» **Your objective**
Beneath this line is the data. Output exactly the lines from the line with "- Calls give" to the line with "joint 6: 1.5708", both ends included, and nothing more.

========================================

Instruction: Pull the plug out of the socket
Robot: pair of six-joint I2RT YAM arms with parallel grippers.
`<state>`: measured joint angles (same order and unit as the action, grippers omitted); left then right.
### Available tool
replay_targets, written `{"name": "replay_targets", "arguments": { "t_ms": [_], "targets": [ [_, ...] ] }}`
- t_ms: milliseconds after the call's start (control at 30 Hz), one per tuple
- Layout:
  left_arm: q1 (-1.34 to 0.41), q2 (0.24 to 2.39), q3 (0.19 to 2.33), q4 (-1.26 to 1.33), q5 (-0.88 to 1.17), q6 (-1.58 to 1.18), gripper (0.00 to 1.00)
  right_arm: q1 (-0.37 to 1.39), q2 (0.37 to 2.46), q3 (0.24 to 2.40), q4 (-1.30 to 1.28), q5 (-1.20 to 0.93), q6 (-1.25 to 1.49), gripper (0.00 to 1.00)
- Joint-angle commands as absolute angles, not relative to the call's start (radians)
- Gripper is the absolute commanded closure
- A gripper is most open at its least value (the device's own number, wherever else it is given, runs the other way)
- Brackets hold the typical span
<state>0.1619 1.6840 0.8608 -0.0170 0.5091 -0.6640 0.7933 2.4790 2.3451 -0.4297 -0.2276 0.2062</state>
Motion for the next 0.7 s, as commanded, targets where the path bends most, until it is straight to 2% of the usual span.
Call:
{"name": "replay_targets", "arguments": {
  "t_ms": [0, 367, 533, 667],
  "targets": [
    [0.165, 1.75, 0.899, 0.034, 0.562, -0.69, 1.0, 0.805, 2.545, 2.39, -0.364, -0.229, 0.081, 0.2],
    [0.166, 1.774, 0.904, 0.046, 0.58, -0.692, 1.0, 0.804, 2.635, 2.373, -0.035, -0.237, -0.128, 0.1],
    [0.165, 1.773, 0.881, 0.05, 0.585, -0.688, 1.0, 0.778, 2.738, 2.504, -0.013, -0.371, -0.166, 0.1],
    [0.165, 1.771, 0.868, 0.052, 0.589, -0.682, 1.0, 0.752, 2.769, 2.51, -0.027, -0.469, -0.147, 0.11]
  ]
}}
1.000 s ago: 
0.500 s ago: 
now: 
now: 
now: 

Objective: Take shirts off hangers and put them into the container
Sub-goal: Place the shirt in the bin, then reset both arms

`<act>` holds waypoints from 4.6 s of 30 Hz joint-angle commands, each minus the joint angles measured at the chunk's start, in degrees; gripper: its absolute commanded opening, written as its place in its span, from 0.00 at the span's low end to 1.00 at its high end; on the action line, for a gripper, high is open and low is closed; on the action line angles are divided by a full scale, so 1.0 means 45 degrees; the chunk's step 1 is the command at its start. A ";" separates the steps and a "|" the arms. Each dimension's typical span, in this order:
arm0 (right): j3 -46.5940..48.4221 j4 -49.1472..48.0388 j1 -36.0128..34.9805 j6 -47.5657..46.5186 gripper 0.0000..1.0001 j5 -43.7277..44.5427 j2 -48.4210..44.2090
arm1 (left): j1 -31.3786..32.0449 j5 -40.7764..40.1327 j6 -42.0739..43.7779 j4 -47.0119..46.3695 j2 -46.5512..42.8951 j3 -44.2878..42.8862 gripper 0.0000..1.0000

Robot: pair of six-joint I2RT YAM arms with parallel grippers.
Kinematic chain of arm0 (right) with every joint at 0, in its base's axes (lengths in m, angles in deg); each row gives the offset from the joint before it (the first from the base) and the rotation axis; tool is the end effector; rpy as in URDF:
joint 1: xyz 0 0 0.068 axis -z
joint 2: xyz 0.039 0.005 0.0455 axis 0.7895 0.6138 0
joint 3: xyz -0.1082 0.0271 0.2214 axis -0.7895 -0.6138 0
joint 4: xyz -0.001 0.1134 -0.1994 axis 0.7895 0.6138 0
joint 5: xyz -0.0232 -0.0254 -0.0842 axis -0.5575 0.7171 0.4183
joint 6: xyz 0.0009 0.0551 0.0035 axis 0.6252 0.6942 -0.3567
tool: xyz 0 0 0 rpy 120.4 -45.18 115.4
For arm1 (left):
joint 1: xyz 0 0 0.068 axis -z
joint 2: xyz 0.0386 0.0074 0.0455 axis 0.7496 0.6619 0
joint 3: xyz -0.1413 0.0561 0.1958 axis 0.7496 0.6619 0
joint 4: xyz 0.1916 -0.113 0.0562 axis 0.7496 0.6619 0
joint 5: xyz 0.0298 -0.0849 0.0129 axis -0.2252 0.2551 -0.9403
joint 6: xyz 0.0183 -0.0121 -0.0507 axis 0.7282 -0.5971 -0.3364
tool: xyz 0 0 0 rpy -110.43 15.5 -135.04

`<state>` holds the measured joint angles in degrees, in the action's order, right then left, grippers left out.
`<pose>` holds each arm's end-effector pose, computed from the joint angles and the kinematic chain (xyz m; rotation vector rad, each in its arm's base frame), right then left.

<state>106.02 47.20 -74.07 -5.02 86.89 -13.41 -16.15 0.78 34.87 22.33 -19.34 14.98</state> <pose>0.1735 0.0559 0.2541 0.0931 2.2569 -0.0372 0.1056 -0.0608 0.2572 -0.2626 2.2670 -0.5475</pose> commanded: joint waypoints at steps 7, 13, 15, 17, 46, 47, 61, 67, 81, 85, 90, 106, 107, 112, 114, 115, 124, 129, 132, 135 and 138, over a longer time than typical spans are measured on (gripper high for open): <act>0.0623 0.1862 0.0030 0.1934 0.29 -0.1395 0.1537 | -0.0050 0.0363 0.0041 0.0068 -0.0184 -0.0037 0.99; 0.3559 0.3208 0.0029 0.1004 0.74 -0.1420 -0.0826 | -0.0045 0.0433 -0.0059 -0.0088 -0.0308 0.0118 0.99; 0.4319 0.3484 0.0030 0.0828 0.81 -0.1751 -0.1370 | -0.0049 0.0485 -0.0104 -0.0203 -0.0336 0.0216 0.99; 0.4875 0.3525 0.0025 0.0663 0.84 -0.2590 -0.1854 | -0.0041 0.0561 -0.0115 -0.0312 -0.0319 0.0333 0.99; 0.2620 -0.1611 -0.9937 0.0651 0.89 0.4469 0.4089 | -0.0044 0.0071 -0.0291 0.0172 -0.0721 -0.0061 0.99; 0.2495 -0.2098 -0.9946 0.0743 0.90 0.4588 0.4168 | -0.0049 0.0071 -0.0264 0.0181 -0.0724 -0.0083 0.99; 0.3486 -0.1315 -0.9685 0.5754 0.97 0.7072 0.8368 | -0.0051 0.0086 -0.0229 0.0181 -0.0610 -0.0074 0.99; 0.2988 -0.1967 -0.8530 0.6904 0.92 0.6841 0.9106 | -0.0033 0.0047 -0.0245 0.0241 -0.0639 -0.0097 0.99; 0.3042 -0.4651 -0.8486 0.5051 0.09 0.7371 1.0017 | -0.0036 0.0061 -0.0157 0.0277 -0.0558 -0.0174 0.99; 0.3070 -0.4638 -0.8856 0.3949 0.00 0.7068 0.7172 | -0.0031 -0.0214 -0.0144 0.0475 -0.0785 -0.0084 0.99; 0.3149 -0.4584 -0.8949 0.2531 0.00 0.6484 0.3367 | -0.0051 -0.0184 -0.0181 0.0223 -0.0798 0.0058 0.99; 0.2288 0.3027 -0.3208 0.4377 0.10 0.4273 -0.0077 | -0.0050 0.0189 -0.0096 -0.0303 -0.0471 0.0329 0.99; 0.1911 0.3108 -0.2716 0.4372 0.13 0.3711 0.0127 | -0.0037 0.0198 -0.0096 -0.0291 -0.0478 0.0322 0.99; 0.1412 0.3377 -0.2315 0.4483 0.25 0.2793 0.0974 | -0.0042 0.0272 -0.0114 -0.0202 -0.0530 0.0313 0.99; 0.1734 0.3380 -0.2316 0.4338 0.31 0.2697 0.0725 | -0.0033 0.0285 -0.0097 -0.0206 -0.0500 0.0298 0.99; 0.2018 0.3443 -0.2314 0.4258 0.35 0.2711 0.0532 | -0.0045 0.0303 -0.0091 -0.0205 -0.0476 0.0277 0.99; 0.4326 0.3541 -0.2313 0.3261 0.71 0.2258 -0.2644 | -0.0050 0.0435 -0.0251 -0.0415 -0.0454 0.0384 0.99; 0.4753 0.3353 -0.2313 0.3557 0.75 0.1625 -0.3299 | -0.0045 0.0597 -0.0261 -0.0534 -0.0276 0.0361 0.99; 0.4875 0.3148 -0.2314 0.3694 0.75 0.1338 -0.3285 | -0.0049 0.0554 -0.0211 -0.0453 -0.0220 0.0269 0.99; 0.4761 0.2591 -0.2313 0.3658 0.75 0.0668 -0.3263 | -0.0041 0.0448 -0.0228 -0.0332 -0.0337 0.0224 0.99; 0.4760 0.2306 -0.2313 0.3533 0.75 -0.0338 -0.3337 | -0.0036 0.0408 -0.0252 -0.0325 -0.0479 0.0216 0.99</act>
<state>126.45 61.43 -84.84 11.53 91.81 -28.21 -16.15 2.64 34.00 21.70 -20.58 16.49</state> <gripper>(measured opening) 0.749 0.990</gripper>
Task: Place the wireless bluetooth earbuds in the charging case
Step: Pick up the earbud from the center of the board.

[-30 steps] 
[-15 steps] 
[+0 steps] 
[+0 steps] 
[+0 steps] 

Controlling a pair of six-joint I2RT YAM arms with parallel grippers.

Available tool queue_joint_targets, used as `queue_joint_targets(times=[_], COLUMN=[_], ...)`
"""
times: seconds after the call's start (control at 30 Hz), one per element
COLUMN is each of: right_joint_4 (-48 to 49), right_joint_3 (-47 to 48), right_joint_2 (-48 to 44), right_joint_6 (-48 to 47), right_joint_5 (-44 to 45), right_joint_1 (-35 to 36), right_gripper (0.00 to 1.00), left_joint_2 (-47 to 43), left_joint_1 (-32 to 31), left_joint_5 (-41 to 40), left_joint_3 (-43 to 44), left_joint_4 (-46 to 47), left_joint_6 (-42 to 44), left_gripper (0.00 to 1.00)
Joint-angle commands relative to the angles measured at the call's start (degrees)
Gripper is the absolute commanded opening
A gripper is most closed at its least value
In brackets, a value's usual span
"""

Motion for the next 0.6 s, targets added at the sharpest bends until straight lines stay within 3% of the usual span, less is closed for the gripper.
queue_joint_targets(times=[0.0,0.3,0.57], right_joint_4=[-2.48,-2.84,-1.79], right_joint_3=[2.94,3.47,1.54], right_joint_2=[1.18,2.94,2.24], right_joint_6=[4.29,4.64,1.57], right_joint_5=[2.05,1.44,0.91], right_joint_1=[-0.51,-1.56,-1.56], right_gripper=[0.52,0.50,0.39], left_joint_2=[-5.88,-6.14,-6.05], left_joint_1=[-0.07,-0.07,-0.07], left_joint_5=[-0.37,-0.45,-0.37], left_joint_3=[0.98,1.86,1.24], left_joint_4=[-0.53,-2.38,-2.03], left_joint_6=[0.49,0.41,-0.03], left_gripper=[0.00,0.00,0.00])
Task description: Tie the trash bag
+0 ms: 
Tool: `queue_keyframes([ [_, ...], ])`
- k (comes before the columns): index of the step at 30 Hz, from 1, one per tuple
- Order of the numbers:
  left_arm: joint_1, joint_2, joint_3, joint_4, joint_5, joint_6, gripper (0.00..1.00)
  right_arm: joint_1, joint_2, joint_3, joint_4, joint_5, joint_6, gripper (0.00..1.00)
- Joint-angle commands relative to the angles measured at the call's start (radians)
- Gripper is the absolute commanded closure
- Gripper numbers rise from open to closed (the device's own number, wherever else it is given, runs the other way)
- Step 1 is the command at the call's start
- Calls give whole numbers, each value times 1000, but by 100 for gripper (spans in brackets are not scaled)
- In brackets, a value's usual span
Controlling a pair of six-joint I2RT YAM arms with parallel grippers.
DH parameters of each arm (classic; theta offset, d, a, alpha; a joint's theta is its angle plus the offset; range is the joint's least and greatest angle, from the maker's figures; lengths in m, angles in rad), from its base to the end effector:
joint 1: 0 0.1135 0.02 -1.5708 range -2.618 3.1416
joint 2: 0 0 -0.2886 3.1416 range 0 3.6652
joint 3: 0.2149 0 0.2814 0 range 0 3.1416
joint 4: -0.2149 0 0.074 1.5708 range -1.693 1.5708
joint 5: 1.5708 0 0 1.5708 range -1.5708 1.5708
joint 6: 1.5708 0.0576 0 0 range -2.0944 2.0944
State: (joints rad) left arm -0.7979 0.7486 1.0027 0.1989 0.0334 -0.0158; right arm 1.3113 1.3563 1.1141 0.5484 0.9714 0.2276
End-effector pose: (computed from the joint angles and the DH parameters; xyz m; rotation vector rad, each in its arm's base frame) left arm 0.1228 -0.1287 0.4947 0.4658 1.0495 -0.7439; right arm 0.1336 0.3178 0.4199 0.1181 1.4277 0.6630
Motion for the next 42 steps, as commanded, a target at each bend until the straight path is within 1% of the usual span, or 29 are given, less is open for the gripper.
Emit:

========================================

» **Output for this task**
- Calls give whole numbers, each value times 1000, but by 100 for gripper (spans in brackets are not scaled)
- In brackets, a value's usual span
Controlling a pair of six-joint I2RT YAM arms with parallel grippers.
DH parameters of each arm (classic; theta offset, d, a, alpha; a joint's theta is its angle plus the offset; range is the joint's least and greatest angle, from the maker's figures; lengths in m, angles in rad), from its base to the end effector:
joint 1: 0 0.1135 0.02 -1.5708 range -2.618 3.1416
joint 2: 0 0 -0.2886 3.1416 range 0 3.6652
joint 3: 0.2149 0 0.2814 0 range 0 3.1416
joint 4: -0.2149 0 0.074 1.5708 range -1.693 1.5708
joint 5: 1.5708 0 0 1.5708 range -1.5708 1.5708
joint 6: 1.5708 0.0576 0 0 range -2.0944 2.0944

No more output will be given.